# Pricing sublimation printing



## synchtec (Sep 21, 2009)

Hi, i would like to have an idea on how to price my printing using sublimation. Is there a standard way of pricing a printed image/artwork? If we take for example a jersey, how would you price a full color? what if its just a small logo or just the surname at the back?


----------



## BGSSUB (Oct 17, 2008)

[email protected] - has a real nice pricing guide in a spreadsheet for sublimation he developed for a seminar I attended ... John Barker ... it gives great estimates based on design size, art development time, paper and ink, etc.


----------



## synchtec (Sep 21, 2009)

Thanks a lot. I will try email John and see if it would still be possible to request for a copy.


----------



## RedEye (Aug 18, 2006)

depends on what shirts you are using....vapor apparel, colorado timberlines, holloways, all different pricing.


----------



## Riderz Ready (Sep 18, 2008)

There are so many factors but it is actually pretty simple once you get settled in with ink being the only thing that is not a constant. With ink if you have a large format Epson or use a RIP you can literally print a design and have it tell you exactly how much ink and which colors of ink was used. other printers may have the same feature.
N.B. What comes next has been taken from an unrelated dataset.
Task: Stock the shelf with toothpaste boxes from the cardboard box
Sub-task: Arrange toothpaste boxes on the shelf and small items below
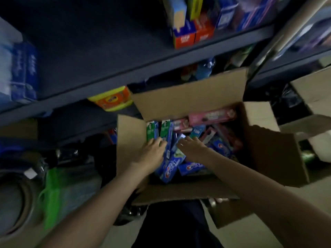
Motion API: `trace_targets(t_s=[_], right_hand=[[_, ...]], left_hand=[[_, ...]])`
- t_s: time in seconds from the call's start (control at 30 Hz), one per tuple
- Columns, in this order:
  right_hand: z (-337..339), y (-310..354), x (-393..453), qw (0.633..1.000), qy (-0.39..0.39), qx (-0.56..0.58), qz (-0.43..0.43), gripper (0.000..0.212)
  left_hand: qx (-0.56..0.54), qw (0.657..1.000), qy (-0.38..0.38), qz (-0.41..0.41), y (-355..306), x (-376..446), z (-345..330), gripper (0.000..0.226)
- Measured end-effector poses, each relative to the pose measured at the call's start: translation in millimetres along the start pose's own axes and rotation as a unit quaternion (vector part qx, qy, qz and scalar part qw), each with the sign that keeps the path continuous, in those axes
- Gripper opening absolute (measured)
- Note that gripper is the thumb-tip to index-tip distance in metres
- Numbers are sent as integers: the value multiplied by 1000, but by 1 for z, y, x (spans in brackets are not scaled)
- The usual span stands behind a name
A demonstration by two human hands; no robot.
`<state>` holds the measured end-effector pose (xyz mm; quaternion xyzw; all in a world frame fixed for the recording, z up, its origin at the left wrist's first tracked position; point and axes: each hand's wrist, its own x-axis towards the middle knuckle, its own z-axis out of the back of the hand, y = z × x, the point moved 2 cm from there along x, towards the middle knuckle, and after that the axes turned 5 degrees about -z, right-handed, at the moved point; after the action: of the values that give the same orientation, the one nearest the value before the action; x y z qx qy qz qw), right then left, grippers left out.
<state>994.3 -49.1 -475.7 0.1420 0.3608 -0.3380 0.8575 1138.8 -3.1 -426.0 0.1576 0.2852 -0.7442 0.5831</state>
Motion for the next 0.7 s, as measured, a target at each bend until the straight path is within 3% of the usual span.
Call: trace_targets(t_s=[0.17, 0.27, 0.4, 0.5, 0.63, 0.7], right_hand=[[-25, 4, 45, 998, -3, 55, -11, 73], [-23, 13, 71, 977, 3, 209, -35, 74], [-25, 36, 106, 845, 44, 513, -144, 78], [-32, 47, 112, 775, -26, 589, -227, 74], [-16, 39, 88, 706, -5, 667, -236, 81], [5, 27, 63, 681, 26, 704, -197, 75]], left_hand=[[-60, 997, 15, 55, 14, 16, -34, 47], [-81, 993, 7, 85, 24, 21, -48, 45], [-137, 982, -1, 131, 37, 24, -62, 42], [-154, 980, -5, 126, 41, 23, -65, 41], [-211, 965, -5, 159, 49, 15, -49, 37], [-348, 912, -22, 214, 46, 9, -26, 37]])
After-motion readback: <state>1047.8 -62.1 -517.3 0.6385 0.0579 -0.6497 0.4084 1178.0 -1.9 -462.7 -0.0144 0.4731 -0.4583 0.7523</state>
Once you know how much ink you are using calculating cost is simple. Although there are guidelines ICC profiles make a huge difference in ink consumption - you can have a 50% varaince printing the same file with different profiles.


----------



## synchtec (Sep 21, 2009)

Thanks for your replies. I am more particular on the ink actually if there were some ways on how to price it on the spot as the artwork is presented to you. I think some base it thru measurement so it's more on the size of the artwork. I'm not really sure how accurate this would be as it would also depend on the ICC profile being used. Other considerations such as electricity, labor, delivery cost ... etc are not a problem as i already have an idea on how much to charge on this. I was just thinking if there was an easy and more or less accurate computation being followed for the ink.


----------



## Riderz Ready (Sep 18, 2008)

At the beginning I think we all make costing much more complicated then it really needs to be especially with ink. Most of us specialize in certain products. For us it is full dye cut and sew. Once you do a couple jobs of each of the items you will offer you can determine your ink useage thus cost. The cost does not vary enough job to job to worry about. A long sleeve jersey is a long sleeve jersey, etc etc. A persons design is not going to significantly effect the ink cost.


----------



## marbleman (Jun 26, 2012)

I would like to find a price for allover tshirt printing,dye sublimation,for wholesale pricing so i can keep everything in the usa. I plan to sell to designers and clothing stores. But cant find anything under $15


----------